I’m sitting on the sofa rotating between rented Sex & The City and Seinfeld dvds. And eating my third min- box of frosted flakes. They aren’t even that good…actually, they might just be stale... Yes, ladies and gentlemen, this is rock bottom, or about as close to it as I hope to ever be.
The only reason that I really want to leave right now is because I’m obsessing out of lack of anything better to do. I have made over 23 lists of random things…packing, things to do in college, people to call, art projects, resolutions…I don’t even really know what else. I’m freaking out about Drew and the long distance relationship already, even though he is a sweetheart and has done no wrong (nor could he, as far as I am aware). I’ve been trying to pack for the past week but I’ll get through about 10 minutes of sorting miscellaneous items before getting nostalgic, calling it quits, and leaving for an hour long run at the gym. Maybe I should go running tomorrow on the NCR trail….I dunno.
The side of me that most people never get the pleasure of seeing is a very frantic, obsessive-compulsive one that only emerges when I don’t know what to do with myself. It happens rarely because I can usually keep myself busy and involved with lots of people/groups, but this period is tearing me up.

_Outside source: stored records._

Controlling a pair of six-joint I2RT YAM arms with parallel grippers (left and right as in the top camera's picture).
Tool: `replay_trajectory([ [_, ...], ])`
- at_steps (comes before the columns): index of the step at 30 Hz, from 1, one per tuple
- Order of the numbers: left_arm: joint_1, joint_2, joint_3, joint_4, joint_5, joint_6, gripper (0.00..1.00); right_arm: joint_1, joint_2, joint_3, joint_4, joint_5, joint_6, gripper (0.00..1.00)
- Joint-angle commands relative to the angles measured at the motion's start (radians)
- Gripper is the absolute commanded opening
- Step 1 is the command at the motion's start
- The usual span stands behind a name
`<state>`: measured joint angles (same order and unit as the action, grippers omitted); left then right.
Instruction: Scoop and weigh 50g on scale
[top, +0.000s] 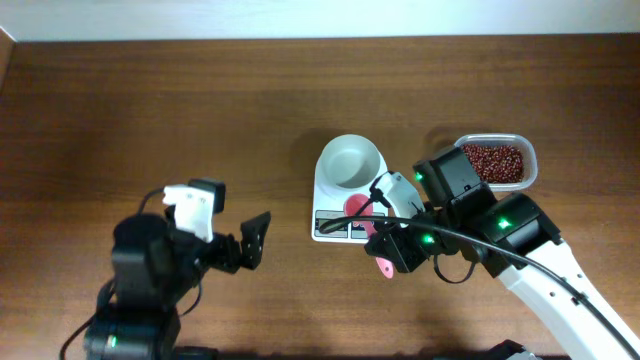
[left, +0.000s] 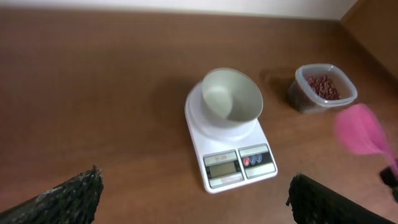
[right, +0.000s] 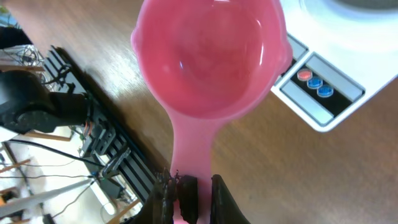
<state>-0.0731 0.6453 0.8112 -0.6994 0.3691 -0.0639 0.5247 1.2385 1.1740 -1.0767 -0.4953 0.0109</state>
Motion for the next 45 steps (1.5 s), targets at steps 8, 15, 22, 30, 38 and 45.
replay_trajectory([
  [8,-0.003,0.373,0.005,0.076,0.410,-0.343,0.96,0.152,-0.009,0.039,-0.002,0.174,-0.093,0.04],
  [15,-0.004,0.282,0.005,0.055,0.536,-0.161,0.55,0.149,-0.003,0.039,0.101,0.019,-0.083,0.04],
  [22,-0.004,0.282,0.005,0.112,0.600,-0.140,0.54,0.149,0.104,0.038,0.196,-0.251,0.057,0.04],
  [30,-0.004,0.282,0.005,0.138,0.604,-0.140,0.45,0.149,0.156,0.038,0.262,-0.374,0.057,0.04],
  [38,-0.004,0.282,0.005,0.146,0.592,-0.145,0.20,0.149,0.156,0.038,0.274,-0.354,0.056,0.04],
  [45,-0.004,0.283,0.005,0.145,0.558,-0.175,0.24,0.190,0.156,0.038,0.314,-0.224,0.053,0.04],
])
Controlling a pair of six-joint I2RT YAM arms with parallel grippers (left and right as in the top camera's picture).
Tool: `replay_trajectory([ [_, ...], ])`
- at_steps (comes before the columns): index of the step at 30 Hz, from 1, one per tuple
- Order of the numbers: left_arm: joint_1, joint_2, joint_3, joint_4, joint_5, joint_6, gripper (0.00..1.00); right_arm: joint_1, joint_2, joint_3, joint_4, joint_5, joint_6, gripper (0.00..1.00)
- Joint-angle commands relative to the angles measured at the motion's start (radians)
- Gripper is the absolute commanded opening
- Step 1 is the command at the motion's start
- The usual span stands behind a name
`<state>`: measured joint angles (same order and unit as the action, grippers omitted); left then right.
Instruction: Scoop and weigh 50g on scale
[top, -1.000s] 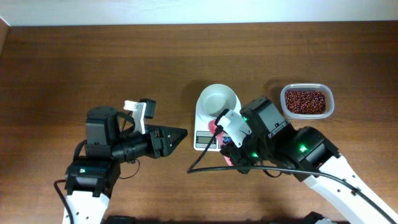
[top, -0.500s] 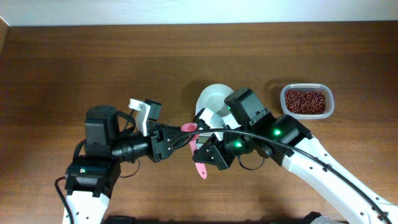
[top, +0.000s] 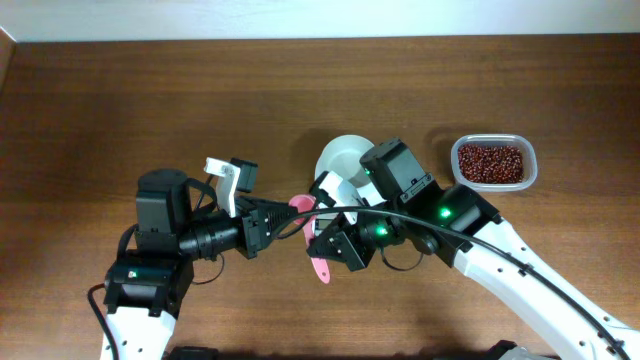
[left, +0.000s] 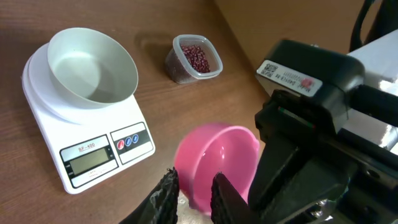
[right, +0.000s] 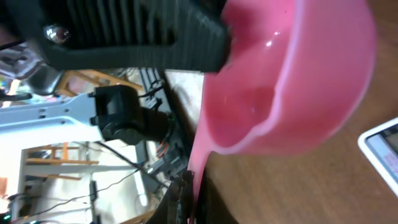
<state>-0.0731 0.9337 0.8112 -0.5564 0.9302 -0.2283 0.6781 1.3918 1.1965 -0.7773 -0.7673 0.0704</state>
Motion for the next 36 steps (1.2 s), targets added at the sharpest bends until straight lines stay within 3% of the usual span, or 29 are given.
replay_trajectory([
  [1,-0.004,-0.005,0.005,0.002,-0.003,-0.010,0.26,0.067,0.002,0.016,0.029,0.082,-0.006,0.04],
  [4,-0.004,0.028,0.005,-0.005,-0.024,-0.010,0.17,0.107,0.002,0.016,0.033,0.129,-0.006,0.04],
  [6,-0.004,0.061,0.005,-0.005,-0.037,-0.010,0.06,0.107,0.002,0.016,0.034,0.129,-0.006,0.04],
  [7,-0.004,0.079,0.005,-0.005,-0.037,-0.010,0.00,0.107,0.002,0.016,0.034,0.134,-0.006,0.08],
  [9,-0.004,0.079,0.005,0.013,-0.037,-0.010,0.00,0.107,0.002,0.016,0.033,0.192,-0.006,0.15],
  [12,-0.003,0.079,0.005,0.048,-0.114,-0.011,0.00,0.107,0.002,0.016,0.029,0.275,-0.006,0.50],
  [13,-0.003,0.079,0.005,0.049,-0.195,-0.047,0.00,0.107,0.002,0.016,0.023,0.287,-0.006,0.71],
  [14,-0.003,0.079,0.005,0.051,-0.291,-0.140,0.00,0.107,0.002,0.016,0.023,0.286,-0.006,0.93],
  [15,-0.003,0.079,0.005,0.051,-0.397,-0.269,0.00,0.107,0.002,0.016,0.026,0.286,-0.006,0.99],
  [16,-0.003,0.079,0.005,0.047,-0.493,-0.432,0.00,0.106,0.002,0.016,0.036,0.285,-0.006,0.99],
  [20,-0.003,0.079,0.005,0.047,-0.530,-0.791,0.00,0.080,-0.032,0.027,0.056,0.279,0.020,0.99],
  [23,-0.003,0.079,0.005,0.047,-0.500,-0.793,0.00,-0.073,-0.228,0.027,0.006,0.280,0.121,0.99],
  [25,-0.003,0.079,0.005,0.048,-0.496,-0.793,0.00,-0.143,-0.287,0.023,0.071,0.286,0.211,0.99],
  [26,-0.003,0.079,0.005,0.047,-0.481,-0.801,0.00,-0.142,-0.264,0.023,0.104,0.284,0.224,0.99],
  [29,-0.003,0.079,0.005,-0.031,-0.451,-1.143,0.00,-0.142,-0.127,0.023,0.181,0.238,0.265,1.00],
  [30,-0.003,0.079,0.005,-0.032,-0.444,-1.156,0.00,-0.142,-0.079,0.023,0.210,0.193,0.264,1.00],
  [32,-0.003,0.079,0.005,-0.052,-0.449,-1.155,0.00,-0.137,0.034,0.023,0.312,-0.013,0.264,0.91],
  [36,-0.003,0.079,0.005,-0.071,-0.459,-1.155,0.00,-0.048,0.087,0.023,0.383,0.004,0.263,0.82],
])
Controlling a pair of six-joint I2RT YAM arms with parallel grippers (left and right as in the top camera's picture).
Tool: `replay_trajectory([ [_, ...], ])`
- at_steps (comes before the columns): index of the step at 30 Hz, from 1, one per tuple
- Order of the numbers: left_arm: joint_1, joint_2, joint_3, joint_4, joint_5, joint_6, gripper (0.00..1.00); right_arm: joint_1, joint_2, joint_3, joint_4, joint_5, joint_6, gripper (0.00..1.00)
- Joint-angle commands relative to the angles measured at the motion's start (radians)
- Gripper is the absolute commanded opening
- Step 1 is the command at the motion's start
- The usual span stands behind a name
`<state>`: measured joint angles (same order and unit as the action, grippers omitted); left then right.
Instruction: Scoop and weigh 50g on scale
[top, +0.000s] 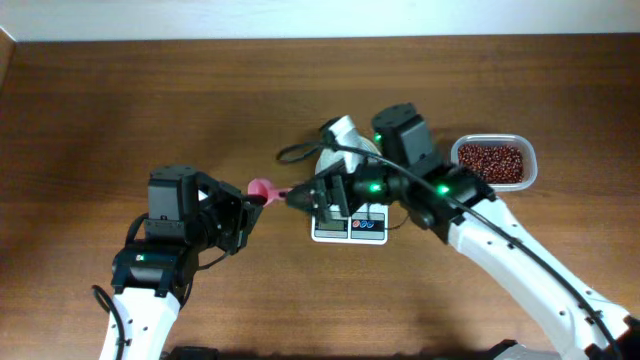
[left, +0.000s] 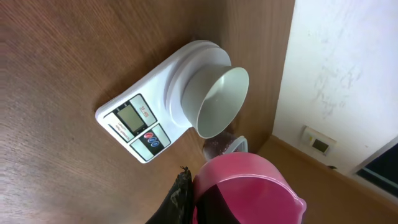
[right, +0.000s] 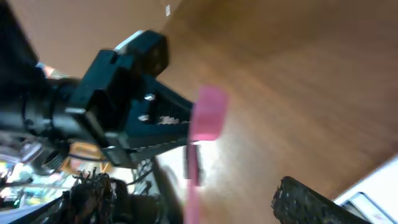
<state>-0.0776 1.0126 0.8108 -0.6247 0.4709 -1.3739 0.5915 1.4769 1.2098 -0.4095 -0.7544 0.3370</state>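
Note:
The pink scoop (top: 262, 188) hangs above the table left of the scale, its handle pointing right. My left gripper (top: 248, 203) is shut on the cup's rim, one finger outside and one inside (left: 189, 190). In the left wrist view the pink scoop (left: 249, 186) fills the bottom. My right gripper (top: 300, 198) is open at the handle's end; in its own view the blurred handle (right: 191, 177) lies between the spread fingers (right: 323, 199). The white scale (top: 350, 228) carries a white bowl (left: 217, 102), empty. The tub of red beans (top: 492, 162) stands to the right.
The right arm reaches across the scale and hides most of the bowl from overhead. A black cable (top: 300, 150) loops beside it. A pale wall (left: 348, 68) runs along the table's far edge.
My right gripper has opened off the handle and drawn back toward the scale. The scoop, now held by the left gripper alone, sits farther left and farther back.
The scoop lay on the table at the front right with my right fingers at its handle and the left gripper open. Then the right gripper held it up in front of the scale. Then both grippers gripped it. Now only the left holds it.

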Motion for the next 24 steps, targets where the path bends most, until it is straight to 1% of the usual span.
replay_trajectory([
  [1,0.002,0.000,0.005,-0.008,0.004,-0.009,0.00,0.052,0.002,0.010,0.015,0.020,-0.003,0.79],
  [2,0.002,0.000,0.005,-0.012,0.003,-0.009,0.00,0.065,0.002,0.010,0.016,0.033,-0.003,0.75],
  [3,0.002,0.000,0.005,-0.020,0.004,-0.009,0.00,0.070,0.002,0.010,0.018,0.033,-0.003,0.66],
  [5,0.002,0.000,0.005,-0.029,0.004,-0.009,0.00,0.070,0.002,0.010,0.018,0.064,-0.003,0.60],
  [7,0.002,0.000,0.005,-0.038,0.011,-0.009,0.00,0.070,0.002,0.010,0.025,0.072,-0.003,0.58],
  [8,0.002,0.000,0.005,-0.039,0.039,-0.010,0.00,0.070,0.003,0.010,0.023,0.109,-0.003,0.58],
  [12,0.001,0.000,0.005,-0.042,0.084,-0.010,0.00,0.070,0.003,0.008,0.020,0.109,-0.003,0.56],
  [13,0.001,0.000,0.005,-0.042,0.091,-0.010,0.00,0.070,0.003,0.008,0.021,0.109,-0.003,0.50],
  [14,0.001,0.000,0.005,-0.042,0.091,-0.010,0.00,0.070,0.003,0.008,0.020,0.108,-0.003,0.47],
  [20,0.001,0.000,0.005,-0.042,0.091,-0.010,0.00,0.071,0.003,0.008,-0.010,0.108,-0.003,0.35],
  [21,0.001,0.000,0.005,-0.042,0.091,-0.010,0.00,0.071,0.003,0.008,-0.021,0.108,-0.003,0.31],
  [24,0.001,0.000,0.005,-0.042,0.091,-0.010,0.00,0.071,0.003,0.008,-0.023,0.108,-0.003,0.30],
])
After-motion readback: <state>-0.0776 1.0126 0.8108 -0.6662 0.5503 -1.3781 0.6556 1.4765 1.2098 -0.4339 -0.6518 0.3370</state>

It doesn’t help that I’m nervous as hell about college either. What if noone likes me? What if a typical MA blizzard suddenly burries me while I’m walking to class? What if I can’t take the workload? What if I really do suck at making female friends as much as I think and thus end up lonely? What if there is not adequate veg food to be found and I starve? What if I’m way behind all of the private-school girls in academic respects? What if I stress myself out and fall back into a fragile state or even depression? What if my roommate hates me or has no personality? What if I suddenly become an alcoholic like my dad after casually doing the college party scene? Yeah, that one actually really scares me, especially since my personality mirrors his almost precisely in so many ways. What if I’m ostracized for being a minority straight girl? Ah, the last one was a joke, but you get the point. I’m ready to leave home but in this spare time I have found about 99 million factors that could make college a less than enjoyable experience. Maybe after my parents drop me off at Smith and say their goodbyes I’ll get a taxi into Boston and bum around for the next four years, haha. Man I’m a genius when it comes to discerning alternatives. And you know, running away from your fears is always a GREAT move. Yeah, enough the caustic sarcasm, I’m out.